Re: Pre-allocating WAL files

From: Nathan Bossart <nathandbossart(at)gmail(dot)com>
To: Andres Freund <andres(at)anarazel(dot)de>
Cc: Andy Fan <zhihuifan1213(at)163(dot)com>, Justin Pryzby <pryzby(at)telsasoft(dot)com>, Maxim Orlov <orlovmg(at)gmail(dot)com>, Pavel Borisov <pashkin(dot)elfe(at)gmail(dot)com>, "Bossart, Nathan" <bossartn(at)amazon(dot)com>, Maxim Orlov <m(dot)orlov(at)postgrespro(dot)ru>, pgsql-hackers(at)lists(dot)postgresql(dot)org
Subject: Re: Pre-allocating WAL files
Date: 2025-01-22 15:50:59
Message-ID: Z5ET4xCZJEIx3bKK@nathan
Views: Raw Message | Whole Thread | Download mbox | Resend email
Thread:
Lists: pgsql-hackers

On Tue, Jan 21, 2025 at 11:23:06AM -0500, Andres Freund wrote:
> On 2025-01-21 10:13:14 -0600, Nathan Bossart wrote:
>> On Tue, Jan 21, 2025 at 09:52:51AM -0600, Nathan Bossart wrote:
>> > On Tue, Jan 21, 2025 at 03:31:27AM +0000, Andy Fan wrote:
>> >> 3. Why is the purpose of preallocated_segments directory? what in my
>> >> mind is we just prellocate the normal filename so that XLogWrite could
>> >> open it directly. This is same as what wal_recycle does and we can reuse
>> >> the same strategy to clean up them if they are not needed anymore.
>> >
>> > The purpose is to limit the use of pre-allocated segments to only
>> > situations where WAL recycling is not sufficient. Basically, if writing a
>> > record would require a new segment to be created, we can quickly pull a
>> > pre-allocated one instead of creating it ourselves. Besides simplifying
>> > matters, this prevents a lot of unnecessary pre-allocation, since many
>> > workloads will almost never need anything beyond the recycled segments.
>
> I don't really understand that argument - we should be able to predict rather
> precisely whether we need to preallocate or not.

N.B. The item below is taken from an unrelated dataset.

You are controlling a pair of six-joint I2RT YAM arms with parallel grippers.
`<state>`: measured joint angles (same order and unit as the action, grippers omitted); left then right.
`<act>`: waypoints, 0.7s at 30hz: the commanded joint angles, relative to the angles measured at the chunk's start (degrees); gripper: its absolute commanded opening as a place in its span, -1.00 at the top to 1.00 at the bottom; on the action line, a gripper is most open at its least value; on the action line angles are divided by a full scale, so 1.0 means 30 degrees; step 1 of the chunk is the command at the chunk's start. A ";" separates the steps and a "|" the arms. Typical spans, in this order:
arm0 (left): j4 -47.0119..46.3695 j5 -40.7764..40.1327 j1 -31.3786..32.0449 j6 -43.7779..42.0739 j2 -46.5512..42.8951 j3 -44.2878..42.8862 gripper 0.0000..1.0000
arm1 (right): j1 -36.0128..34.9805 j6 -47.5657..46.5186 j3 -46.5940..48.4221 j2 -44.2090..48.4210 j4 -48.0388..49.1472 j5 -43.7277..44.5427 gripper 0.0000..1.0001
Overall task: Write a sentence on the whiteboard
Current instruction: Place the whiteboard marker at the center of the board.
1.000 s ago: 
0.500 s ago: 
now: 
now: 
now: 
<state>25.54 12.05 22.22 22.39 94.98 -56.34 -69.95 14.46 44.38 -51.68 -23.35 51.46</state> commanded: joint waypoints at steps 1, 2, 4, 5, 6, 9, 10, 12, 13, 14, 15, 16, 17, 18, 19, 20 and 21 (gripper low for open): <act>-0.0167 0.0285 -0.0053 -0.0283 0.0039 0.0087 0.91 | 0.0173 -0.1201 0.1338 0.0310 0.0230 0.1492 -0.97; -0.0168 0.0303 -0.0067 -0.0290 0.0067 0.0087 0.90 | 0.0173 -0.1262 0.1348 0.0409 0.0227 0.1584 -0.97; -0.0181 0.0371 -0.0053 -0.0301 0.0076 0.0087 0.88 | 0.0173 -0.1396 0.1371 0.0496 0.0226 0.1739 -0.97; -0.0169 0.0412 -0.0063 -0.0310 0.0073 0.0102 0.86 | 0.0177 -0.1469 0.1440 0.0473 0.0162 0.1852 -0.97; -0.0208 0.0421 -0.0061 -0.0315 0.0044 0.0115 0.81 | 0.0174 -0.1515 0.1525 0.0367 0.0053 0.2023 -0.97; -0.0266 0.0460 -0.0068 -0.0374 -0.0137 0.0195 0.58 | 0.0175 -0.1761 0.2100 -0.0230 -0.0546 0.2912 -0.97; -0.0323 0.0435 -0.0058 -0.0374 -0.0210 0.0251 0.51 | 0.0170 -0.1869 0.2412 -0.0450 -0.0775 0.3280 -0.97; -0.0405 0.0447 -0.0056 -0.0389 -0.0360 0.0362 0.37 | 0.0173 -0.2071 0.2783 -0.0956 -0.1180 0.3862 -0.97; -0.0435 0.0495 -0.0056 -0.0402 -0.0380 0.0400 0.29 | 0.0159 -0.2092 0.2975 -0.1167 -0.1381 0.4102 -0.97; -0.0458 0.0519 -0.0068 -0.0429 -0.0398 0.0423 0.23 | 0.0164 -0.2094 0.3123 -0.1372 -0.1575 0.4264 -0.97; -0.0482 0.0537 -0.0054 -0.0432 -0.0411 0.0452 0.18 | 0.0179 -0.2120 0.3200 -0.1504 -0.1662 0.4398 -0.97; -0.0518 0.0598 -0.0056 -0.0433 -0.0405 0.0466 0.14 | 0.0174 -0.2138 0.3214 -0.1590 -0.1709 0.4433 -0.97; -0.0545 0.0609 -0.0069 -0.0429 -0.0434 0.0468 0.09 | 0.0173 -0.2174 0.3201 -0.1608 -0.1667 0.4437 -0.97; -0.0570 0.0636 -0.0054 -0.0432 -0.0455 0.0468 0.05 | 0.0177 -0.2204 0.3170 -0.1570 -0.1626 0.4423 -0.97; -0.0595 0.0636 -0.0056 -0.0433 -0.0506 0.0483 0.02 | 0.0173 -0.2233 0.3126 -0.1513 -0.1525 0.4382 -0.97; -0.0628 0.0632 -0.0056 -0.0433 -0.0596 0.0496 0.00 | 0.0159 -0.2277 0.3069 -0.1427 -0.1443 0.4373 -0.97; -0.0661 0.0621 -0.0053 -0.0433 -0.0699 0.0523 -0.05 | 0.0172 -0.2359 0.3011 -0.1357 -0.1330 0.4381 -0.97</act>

We have the recent WAL "fill
> rate", we know the end of the WAL and we can easily track how far ahead of the
> current point we have allocated. Why preallocate when we have a large reserve
> of "future" segments? Why preallocate in a separate directory when we have no
> future segments?

If we can indeed reliably predict whether we need pre-allocation, then
sure, let's just create future segments directly in pg_wal. I'm not sure
we could reliably predict whether WAL will be recycled in time, so we might
pre-allocate a bit more than necessary, but that's not too terrible. My
"pooling" approach was intended to keep the pre-allocation to a minimum
(IME you really only need a couple at any given time) and to avoid the
guesswork involved in predicting.

>> That being said, it would be nice to avoid the fsync() overhead to move a
>> pre-allocated WAL into place. My first instinct is that would be
>> substantially more complicated and may not actually improve matters all
>> that much, but I agree that it's worth exploring.
>
> FWIW, I've seen the fsyncs around recycling being a rather substantial
> bottleneck. To the point of the main benefit of larger segments being the
> reduction in number of fsyncs at the end of a checkpoint. I think we should
> be able to make the fsyncs a lot more efficient by batching them, first rename
> a bunch of files, then fsync them and the directory. The current pattern
> bascially requires a separate filesystem jouranl flush for each WAL segment.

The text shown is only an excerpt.